§ EXERCISE: Restate word for word the lines below from the one that has "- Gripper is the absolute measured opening" through the one that has "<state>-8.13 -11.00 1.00", keeping both and dropping all pictures.

--- STORED DATA Enclosed Below ---

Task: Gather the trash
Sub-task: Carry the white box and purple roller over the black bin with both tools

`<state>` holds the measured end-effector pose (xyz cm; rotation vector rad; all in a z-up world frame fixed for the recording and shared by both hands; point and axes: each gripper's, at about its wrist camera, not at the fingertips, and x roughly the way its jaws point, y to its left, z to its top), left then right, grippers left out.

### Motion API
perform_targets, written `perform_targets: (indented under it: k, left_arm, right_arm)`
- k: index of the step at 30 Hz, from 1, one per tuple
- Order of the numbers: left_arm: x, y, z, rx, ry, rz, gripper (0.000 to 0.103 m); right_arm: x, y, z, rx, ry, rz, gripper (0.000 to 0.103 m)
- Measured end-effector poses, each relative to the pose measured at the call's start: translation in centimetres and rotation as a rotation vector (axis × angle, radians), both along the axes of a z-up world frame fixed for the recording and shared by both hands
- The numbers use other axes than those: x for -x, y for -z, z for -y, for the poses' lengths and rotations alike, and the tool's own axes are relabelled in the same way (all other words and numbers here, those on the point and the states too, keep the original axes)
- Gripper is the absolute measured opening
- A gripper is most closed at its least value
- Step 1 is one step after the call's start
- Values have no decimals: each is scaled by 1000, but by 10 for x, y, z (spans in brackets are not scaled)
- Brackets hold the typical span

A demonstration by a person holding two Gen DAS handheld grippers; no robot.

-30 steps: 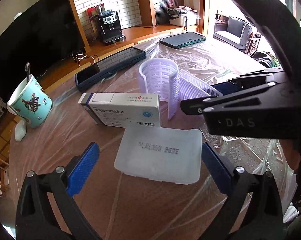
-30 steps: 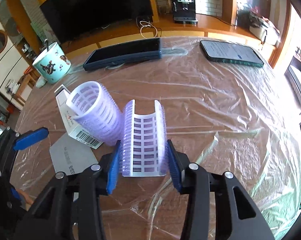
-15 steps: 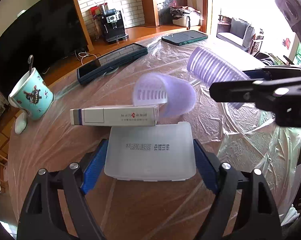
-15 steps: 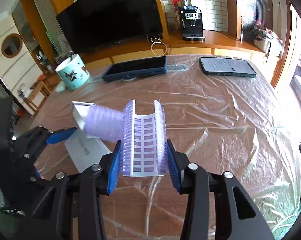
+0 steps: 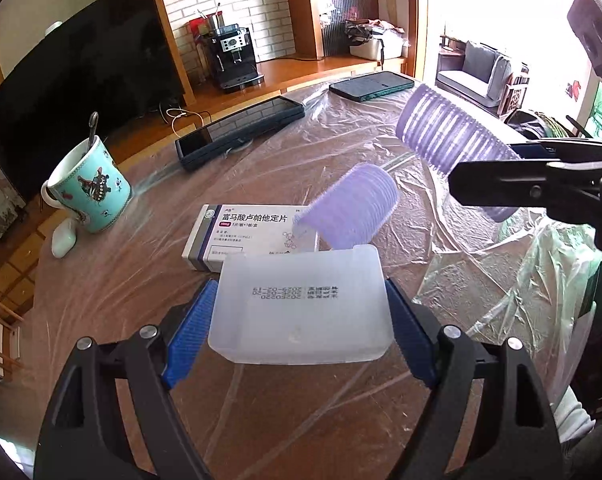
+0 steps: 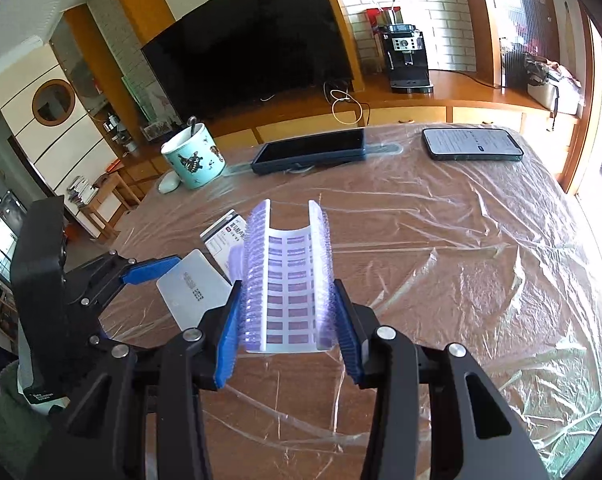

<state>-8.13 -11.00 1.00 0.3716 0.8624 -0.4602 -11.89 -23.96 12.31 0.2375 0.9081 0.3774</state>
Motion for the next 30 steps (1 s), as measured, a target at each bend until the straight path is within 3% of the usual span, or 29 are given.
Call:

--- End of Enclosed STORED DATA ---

§ RESULT:
- Gripper is the absolute measured opening
- A gripper is most closed at its least value
- Step 1 is one step after the call's start
- Values have no decimals: each is scaled by 1000, but by 10 for x, y, z (spans in brackets are not scaled)
- Brackets hold the typical span

A demonstration by a person holding two Gen DAS handheld grippers; no robot.

-30 steps: 
-30 steps: 
-15 steps: 
-15 steps: 
+0 steps: 
+0 steps: 

<state>-8.13 -11.00 1.00 0.3716 0.8624 -0.4602 -11.89 -23.96 12.31 0.2375 0.9081 0.3774</state>

With that, the exercise is finished.